Study highlights U.K. farmers’ need for small wind energy as price hedge

It’s as true in the U.K. as it is in the U.S.  It’s also just as true about small wind as it is about the utility-scale segment of the industry: clean, affordable wind power provides a hedge against notoriously volatile fossil-fuel prices.

Gaia-Wind, a leading U.K. small wind turbine manufacturer (and AWEA member), recently highlighted a Barclays Bank study revealing that U.K. farmers, increasingly worried about the rising cost of energy, are turning to distributed wind systems in order to protect themselves against those increases. Almost a third (31 percent) expect a move towards renewables to reduce their business costs. (One of the great stories about the U.S.-based small-wind industry, incidentally, is its growing track record of exporting made-in-the-USA products to places like the U.K., considered the top small wind market.)

Gaia-Wind obviously understands there’s a market need to be met. According to the Barclays research, it notes, over one quarter of farmers see rising costs as the single biggest threat to their business.

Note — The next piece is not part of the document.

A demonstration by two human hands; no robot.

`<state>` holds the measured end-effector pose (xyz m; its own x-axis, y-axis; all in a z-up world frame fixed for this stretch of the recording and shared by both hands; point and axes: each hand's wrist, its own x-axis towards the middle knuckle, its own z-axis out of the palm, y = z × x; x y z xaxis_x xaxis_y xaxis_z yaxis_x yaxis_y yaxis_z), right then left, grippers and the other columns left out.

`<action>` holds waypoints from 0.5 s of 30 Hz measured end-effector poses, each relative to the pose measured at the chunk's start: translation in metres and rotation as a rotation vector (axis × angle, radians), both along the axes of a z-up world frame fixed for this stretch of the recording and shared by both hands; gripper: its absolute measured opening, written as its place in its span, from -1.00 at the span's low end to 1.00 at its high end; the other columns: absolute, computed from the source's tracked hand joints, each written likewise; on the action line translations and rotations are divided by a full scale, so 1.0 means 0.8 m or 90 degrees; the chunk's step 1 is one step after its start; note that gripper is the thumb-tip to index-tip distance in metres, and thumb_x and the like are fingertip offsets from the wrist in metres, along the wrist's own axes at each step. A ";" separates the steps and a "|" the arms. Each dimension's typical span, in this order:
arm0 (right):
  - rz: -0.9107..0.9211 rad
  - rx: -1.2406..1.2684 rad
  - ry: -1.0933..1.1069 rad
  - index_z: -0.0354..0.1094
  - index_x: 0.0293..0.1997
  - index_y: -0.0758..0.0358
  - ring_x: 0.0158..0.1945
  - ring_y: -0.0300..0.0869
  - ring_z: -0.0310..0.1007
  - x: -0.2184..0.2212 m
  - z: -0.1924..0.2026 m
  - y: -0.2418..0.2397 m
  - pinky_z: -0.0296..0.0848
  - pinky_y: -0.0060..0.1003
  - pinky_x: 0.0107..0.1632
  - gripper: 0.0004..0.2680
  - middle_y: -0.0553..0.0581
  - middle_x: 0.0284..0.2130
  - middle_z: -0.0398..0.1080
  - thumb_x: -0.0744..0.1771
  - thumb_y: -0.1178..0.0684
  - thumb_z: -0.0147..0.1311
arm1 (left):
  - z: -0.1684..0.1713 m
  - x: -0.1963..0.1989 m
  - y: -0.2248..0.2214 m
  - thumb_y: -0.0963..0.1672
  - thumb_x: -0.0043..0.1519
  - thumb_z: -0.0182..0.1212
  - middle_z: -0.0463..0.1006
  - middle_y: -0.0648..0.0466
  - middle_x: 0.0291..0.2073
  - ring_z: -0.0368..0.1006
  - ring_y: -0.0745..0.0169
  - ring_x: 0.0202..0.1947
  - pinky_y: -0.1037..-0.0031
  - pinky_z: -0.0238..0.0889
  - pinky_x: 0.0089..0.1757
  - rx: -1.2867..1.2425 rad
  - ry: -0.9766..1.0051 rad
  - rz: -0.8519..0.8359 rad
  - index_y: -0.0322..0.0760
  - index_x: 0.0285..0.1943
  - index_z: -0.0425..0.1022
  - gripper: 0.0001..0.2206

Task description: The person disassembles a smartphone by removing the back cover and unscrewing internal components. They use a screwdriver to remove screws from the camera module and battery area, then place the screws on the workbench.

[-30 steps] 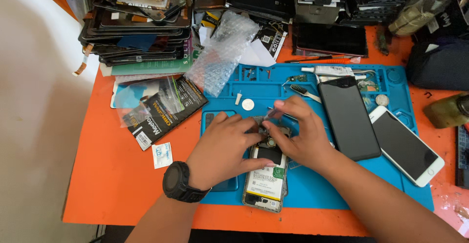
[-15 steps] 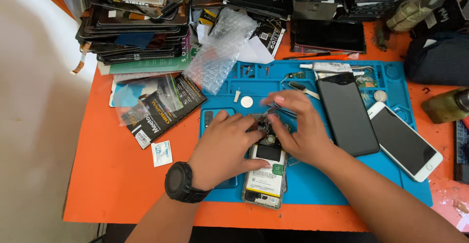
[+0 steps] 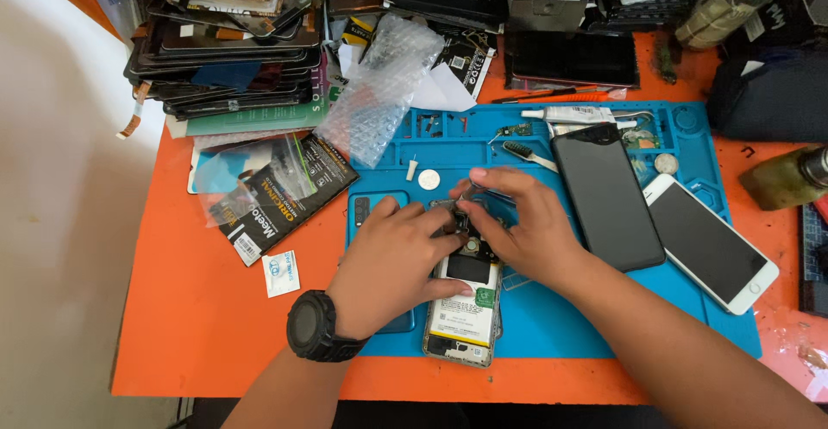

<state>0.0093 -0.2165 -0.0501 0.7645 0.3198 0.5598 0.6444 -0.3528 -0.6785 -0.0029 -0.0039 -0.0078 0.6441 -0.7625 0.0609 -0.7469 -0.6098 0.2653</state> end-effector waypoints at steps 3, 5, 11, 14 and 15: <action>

Of course, distributed wind does not always refer to small wind. Increasingly, heavy industry is turning to wind power to help manage its giant energy bills, in this case right here in the U.S.

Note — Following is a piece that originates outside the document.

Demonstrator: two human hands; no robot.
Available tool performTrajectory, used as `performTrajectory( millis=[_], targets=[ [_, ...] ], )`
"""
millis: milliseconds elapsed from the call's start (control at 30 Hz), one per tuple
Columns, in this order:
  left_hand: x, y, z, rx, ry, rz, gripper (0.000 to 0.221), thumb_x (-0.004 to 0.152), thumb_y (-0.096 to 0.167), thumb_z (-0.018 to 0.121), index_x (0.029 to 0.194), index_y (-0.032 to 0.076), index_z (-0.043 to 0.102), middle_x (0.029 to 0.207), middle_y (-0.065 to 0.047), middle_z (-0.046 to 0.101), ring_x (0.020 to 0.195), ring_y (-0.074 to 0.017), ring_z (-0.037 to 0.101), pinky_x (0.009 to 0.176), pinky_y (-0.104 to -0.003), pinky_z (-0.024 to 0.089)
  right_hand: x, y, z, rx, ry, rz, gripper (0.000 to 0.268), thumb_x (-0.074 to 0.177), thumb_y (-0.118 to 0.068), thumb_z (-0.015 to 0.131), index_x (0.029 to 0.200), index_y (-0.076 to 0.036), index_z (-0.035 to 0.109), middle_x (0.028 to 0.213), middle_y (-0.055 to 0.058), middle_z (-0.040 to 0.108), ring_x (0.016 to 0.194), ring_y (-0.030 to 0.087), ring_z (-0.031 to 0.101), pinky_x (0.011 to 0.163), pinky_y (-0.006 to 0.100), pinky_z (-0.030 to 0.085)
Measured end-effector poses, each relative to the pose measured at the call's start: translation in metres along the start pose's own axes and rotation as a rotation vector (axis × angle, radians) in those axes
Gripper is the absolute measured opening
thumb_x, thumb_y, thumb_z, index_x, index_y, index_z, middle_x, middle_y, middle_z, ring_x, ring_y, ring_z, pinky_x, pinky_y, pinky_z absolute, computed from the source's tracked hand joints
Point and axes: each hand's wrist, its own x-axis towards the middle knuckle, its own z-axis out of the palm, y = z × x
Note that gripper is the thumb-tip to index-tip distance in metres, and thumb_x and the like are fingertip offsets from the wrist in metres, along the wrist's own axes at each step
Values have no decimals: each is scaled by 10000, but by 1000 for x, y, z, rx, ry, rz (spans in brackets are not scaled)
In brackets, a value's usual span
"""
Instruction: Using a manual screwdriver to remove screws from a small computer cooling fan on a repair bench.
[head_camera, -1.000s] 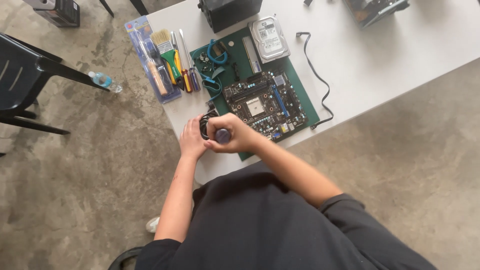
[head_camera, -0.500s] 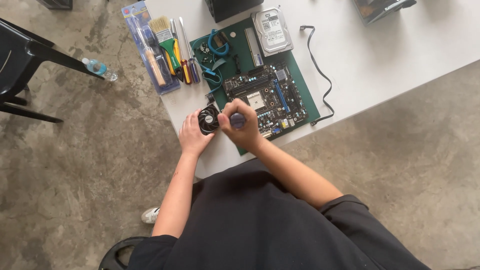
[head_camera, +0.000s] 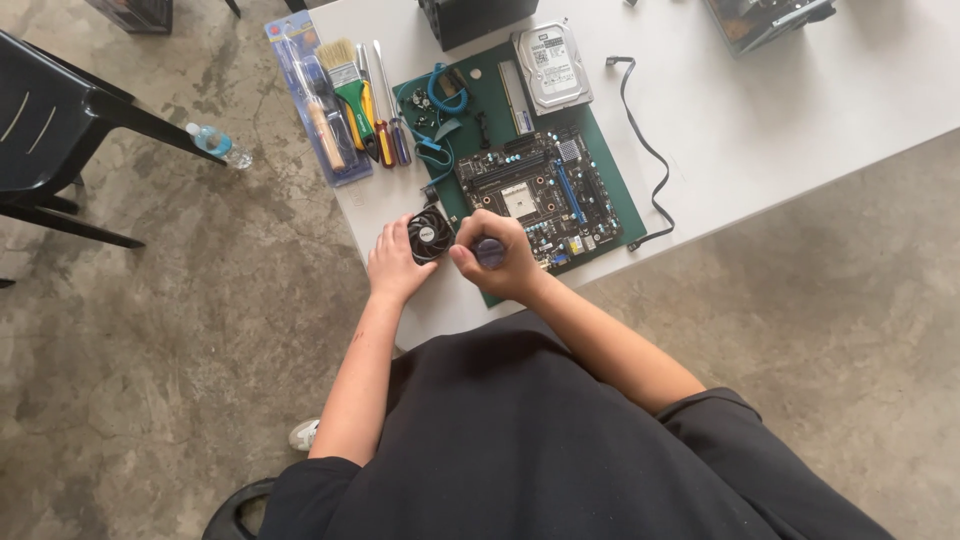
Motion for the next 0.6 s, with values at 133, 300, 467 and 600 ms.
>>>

But small wind, too, has the same proportionate impact on consumer bills. Discussing one of its U.K. customers’ installations, Gaia observes, “In addition to tariff payments, the turbine provides energy security and a hedge against ever-increasing energy bills.”

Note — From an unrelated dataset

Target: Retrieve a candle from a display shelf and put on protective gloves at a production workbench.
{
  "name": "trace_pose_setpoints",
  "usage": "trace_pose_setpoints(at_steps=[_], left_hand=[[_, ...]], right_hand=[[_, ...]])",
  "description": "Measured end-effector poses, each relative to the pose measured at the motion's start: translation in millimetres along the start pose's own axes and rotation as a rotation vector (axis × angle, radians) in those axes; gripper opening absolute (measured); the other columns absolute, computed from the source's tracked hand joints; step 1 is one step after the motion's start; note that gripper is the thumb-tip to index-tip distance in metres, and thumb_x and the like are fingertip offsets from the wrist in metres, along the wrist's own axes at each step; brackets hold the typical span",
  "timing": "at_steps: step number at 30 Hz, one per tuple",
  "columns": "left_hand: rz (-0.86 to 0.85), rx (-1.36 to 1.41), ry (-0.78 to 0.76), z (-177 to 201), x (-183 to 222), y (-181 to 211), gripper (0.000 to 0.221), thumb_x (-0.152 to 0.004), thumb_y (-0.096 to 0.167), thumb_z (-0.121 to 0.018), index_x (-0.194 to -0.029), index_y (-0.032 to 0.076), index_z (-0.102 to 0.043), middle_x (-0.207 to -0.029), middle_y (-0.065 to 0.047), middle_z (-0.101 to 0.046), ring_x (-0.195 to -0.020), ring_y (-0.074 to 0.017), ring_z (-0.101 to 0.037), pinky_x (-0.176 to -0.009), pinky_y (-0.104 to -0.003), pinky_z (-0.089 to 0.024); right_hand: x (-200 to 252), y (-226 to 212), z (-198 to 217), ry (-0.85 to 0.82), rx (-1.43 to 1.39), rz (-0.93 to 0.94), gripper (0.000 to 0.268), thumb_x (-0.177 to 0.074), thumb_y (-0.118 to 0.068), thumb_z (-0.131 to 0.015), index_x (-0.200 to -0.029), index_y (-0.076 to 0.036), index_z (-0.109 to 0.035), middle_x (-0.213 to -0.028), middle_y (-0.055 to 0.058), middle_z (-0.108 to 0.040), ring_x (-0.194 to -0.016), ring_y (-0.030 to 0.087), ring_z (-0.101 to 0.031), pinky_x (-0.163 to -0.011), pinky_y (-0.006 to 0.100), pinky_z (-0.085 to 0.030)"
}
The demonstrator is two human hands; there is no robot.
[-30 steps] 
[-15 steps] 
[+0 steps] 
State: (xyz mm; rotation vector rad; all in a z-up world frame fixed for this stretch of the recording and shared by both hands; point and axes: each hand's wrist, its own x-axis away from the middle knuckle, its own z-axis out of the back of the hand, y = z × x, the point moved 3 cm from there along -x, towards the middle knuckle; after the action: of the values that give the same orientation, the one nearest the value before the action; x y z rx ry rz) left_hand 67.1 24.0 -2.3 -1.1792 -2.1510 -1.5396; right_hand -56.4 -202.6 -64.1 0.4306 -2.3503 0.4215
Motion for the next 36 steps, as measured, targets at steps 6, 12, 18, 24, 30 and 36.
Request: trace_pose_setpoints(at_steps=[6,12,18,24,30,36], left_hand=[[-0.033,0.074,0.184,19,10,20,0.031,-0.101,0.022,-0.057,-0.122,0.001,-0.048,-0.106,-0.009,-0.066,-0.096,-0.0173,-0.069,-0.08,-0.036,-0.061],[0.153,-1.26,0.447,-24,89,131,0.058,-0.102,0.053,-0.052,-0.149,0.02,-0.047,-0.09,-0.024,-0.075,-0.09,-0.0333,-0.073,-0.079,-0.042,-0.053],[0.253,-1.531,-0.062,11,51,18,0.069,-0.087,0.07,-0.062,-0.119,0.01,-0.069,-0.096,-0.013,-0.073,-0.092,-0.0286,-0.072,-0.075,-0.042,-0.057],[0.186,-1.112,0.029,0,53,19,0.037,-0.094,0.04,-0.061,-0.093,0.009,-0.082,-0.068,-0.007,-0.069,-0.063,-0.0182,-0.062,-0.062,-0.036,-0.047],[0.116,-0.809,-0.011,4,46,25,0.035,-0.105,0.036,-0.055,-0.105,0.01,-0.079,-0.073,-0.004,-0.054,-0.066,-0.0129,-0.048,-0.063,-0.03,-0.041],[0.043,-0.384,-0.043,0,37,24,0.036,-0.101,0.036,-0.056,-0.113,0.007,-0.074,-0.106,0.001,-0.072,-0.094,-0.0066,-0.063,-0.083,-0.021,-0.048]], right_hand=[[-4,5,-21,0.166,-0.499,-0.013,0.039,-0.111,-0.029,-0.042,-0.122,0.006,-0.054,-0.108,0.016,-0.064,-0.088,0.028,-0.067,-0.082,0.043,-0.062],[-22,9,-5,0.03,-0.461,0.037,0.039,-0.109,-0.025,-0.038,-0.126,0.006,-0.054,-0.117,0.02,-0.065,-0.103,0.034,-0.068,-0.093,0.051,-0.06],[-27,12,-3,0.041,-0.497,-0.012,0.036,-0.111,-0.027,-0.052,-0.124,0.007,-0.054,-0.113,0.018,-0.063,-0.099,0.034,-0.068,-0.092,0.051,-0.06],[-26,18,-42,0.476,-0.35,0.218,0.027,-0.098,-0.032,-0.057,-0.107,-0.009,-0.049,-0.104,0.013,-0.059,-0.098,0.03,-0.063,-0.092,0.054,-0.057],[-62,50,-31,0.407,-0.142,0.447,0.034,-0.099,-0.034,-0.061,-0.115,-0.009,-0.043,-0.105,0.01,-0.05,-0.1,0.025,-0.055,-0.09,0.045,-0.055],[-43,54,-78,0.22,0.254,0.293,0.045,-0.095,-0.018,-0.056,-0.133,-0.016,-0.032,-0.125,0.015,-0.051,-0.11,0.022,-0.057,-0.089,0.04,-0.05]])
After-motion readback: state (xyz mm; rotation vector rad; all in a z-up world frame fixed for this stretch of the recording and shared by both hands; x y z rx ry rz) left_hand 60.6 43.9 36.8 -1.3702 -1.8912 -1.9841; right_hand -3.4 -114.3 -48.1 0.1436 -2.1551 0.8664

Energy security. Sound familiar? On this side of the Atlantic, wind power supporters often reference that term in explaining wind power’s benefits. Increasingly, utilities in every region of the U.S. are finding that wind power allows them to keep electricity rates low.

So whether we’re talking about the U.S. or the U.K., utility-scale wind or distributed wind, the benefit is the same: wind power protects electricity consumers against rising prices.